5.質保証のある実務家教員の採用に向けて

 文科省が3年ごとに行う学校教員統計調査によると、直近のデータである2018年度中に新規採用された大学教員1万1494人のうち、採用直前の勤務先が民間企業であった者は1150人で、1割(10.0%)を占める(高等教育機関のうち大学に限ったデータ)。このほか、官公庁が489人(4.3%)、自営業が116人(1.0%)である(それぞれの職種や業種等の詳細は不明)。計15%程度に上り、これらを実務家教員とみなすかは議論の余地があろうが、相当の割合ではある。民間企業出身者だけに絞って経年変化を見ると、2009年度1048人(9.5%)、2012年度1004人(8.9%)、2015年度1152人(9.5%)、2018年度1150人(10.0%)となっており、毎年度約1000人から1100人程度(約1割)の採用が続いていることが分かる。問題は、研究者教員と同様、実務家教員についても、教育者としての質保証が担保されていないことである。

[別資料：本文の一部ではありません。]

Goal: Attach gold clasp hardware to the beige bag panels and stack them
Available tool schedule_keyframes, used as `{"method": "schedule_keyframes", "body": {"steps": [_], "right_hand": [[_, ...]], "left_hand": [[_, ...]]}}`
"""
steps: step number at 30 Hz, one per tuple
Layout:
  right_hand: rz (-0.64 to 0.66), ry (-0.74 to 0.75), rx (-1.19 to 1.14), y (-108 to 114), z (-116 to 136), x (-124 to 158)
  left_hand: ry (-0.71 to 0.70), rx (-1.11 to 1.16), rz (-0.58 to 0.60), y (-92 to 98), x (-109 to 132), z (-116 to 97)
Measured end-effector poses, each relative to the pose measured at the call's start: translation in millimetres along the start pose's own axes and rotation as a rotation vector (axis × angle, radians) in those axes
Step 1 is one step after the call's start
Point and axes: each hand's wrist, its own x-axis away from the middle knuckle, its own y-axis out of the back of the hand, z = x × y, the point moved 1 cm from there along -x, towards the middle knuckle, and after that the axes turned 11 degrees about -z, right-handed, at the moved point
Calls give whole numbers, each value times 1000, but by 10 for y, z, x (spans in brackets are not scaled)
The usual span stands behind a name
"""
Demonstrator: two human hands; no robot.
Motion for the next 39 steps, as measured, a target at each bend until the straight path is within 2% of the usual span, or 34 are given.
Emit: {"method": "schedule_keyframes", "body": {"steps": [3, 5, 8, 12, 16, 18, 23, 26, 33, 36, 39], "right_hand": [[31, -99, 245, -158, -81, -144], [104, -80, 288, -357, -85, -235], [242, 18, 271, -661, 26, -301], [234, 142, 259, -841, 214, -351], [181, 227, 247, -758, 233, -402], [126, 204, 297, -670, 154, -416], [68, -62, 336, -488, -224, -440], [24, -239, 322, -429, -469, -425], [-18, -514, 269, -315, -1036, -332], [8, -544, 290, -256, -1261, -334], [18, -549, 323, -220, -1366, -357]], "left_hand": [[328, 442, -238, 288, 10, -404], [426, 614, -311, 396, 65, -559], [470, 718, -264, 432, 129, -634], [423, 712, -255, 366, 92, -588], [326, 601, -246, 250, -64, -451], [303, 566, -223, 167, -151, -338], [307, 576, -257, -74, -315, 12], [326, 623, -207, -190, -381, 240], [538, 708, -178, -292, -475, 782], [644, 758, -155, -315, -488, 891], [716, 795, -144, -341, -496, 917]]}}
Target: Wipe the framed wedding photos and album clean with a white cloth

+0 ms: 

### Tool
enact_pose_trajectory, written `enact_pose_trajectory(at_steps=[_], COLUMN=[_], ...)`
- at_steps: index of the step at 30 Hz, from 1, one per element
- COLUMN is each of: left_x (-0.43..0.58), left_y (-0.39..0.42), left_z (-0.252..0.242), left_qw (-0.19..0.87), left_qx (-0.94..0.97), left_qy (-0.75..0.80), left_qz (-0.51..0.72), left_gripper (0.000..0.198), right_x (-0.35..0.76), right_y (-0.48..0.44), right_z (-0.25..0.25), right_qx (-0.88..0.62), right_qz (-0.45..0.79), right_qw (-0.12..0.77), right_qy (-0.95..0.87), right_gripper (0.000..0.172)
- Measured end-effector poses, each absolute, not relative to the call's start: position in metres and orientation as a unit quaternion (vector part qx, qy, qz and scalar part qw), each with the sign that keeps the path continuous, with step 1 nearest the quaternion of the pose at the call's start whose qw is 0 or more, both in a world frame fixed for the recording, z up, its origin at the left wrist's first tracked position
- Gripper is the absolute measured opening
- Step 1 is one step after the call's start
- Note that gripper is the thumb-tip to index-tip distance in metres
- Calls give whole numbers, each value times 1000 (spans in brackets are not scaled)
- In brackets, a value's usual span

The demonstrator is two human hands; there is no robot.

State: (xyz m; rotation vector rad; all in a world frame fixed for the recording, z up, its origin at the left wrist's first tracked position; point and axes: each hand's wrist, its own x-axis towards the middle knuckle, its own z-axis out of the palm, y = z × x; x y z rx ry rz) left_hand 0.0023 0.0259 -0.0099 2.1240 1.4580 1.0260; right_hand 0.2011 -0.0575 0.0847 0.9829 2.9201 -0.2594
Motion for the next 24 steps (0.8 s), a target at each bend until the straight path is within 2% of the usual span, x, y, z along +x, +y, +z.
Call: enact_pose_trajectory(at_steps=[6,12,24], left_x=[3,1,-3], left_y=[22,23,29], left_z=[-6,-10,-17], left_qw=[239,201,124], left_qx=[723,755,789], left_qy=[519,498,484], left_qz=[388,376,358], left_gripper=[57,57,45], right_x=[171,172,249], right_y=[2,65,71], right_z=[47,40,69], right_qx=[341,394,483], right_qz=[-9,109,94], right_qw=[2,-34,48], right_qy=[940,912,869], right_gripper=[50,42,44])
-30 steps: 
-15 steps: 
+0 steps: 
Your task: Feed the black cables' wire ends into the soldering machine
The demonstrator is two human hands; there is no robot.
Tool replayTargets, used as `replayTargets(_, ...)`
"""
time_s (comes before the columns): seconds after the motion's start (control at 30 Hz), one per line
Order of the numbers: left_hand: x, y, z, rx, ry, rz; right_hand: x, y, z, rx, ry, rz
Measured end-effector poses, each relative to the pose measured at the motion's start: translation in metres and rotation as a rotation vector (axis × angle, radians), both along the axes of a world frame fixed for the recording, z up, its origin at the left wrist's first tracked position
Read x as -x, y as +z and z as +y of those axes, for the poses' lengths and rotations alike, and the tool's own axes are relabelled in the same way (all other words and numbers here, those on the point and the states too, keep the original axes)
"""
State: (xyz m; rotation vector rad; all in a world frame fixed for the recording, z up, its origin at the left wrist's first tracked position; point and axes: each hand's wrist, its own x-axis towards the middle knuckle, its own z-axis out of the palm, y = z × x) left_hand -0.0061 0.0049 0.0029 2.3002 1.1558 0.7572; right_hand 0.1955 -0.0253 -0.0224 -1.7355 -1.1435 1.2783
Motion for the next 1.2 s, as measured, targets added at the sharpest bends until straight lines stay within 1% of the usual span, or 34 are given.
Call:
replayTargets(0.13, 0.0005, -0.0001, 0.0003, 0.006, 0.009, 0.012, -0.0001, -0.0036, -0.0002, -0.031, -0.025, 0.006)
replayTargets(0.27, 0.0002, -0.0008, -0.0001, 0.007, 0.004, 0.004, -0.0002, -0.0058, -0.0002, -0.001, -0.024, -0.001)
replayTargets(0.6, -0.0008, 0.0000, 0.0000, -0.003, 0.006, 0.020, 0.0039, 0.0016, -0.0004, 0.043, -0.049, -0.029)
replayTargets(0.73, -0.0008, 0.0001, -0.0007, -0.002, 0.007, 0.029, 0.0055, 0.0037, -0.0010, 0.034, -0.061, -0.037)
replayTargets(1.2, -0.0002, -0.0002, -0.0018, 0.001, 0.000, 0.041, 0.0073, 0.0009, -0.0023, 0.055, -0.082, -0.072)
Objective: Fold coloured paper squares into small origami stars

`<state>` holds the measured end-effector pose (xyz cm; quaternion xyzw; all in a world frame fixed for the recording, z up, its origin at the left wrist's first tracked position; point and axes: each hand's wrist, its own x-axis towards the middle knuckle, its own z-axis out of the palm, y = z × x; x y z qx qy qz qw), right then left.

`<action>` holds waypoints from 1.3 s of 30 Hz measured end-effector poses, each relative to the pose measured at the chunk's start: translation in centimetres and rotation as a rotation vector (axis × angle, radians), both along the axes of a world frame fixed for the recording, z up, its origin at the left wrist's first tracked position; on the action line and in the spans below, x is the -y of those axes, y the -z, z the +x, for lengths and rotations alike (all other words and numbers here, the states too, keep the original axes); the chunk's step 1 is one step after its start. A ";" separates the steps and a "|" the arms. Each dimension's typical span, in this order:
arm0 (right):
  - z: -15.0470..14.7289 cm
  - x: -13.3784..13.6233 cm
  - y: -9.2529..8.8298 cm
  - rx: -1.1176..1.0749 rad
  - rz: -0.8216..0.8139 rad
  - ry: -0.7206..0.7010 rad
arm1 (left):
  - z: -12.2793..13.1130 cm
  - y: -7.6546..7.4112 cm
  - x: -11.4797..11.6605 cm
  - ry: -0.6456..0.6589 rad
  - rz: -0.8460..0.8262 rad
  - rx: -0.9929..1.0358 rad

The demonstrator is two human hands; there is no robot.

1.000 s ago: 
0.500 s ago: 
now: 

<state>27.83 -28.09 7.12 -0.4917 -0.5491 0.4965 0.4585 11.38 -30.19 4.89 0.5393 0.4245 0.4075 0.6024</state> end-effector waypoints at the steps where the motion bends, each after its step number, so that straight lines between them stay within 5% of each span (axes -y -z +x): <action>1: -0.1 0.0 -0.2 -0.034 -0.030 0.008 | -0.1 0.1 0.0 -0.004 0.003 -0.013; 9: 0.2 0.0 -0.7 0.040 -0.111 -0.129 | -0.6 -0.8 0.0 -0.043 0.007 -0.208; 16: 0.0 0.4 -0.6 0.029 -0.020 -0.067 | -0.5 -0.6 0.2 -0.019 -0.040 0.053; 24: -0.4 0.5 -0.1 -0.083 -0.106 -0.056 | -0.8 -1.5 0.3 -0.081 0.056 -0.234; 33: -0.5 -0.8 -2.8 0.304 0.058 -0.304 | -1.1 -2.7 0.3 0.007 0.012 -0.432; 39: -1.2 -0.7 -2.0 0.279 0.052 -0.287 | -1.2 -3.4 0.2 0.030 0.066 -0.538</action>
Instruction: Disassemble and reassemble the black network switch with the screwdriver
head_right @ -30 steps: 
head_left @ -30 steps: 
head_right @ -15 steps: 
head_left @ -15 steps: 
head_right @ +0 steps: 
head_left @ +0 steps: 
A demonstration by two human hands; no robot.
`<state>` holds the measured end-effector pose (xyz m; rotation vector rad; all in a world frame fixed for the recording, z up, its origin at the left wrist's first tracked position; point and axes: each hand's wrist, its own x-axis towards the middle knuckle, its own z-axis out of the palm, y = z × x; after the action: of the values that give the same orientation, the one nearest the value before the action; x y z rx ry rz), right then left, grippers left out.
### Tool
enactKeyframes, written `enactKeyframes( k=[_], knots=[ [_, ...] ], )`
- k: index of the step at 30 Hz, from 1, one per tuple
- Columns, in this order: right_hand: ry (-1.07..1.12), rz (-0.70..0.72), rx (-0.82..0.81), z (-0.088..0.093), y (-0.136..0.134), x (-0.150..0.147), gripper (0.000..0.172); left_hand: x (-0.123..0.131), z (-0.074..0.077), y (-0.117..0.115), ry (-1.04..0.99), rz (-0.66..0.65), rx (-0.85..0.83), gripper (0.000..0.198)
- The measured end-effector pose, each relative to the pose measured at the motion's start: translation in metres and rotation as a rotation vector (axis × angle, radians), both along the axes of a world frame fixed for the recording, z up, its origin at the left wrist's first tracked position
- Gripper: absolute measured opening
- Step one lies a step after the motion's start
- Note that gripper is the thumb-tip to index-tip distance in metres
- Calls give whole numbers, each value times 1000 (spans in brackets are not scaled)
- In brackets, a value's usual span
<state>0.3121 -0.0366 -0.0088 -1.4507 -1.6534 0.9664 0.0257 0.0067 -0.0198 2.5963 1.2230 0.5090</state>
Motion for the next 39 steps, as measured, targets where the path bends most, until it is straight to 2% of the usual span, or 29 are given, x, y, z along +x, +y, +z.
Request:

 今後、新制度による専門職大学等だけではなく、大学・短期大学等においても、実務家教員の採用増と研究者教員とのチームワークにより、学びと社会をつなぎ、学生の学修への動機付けを高めるとともに、社会人をリカレント教育へ惹き付けることが期待される。その採用前後において体系的な研修プログラムの受講がスタンダードになることが、我が国の人材育成にとって極めて重要である。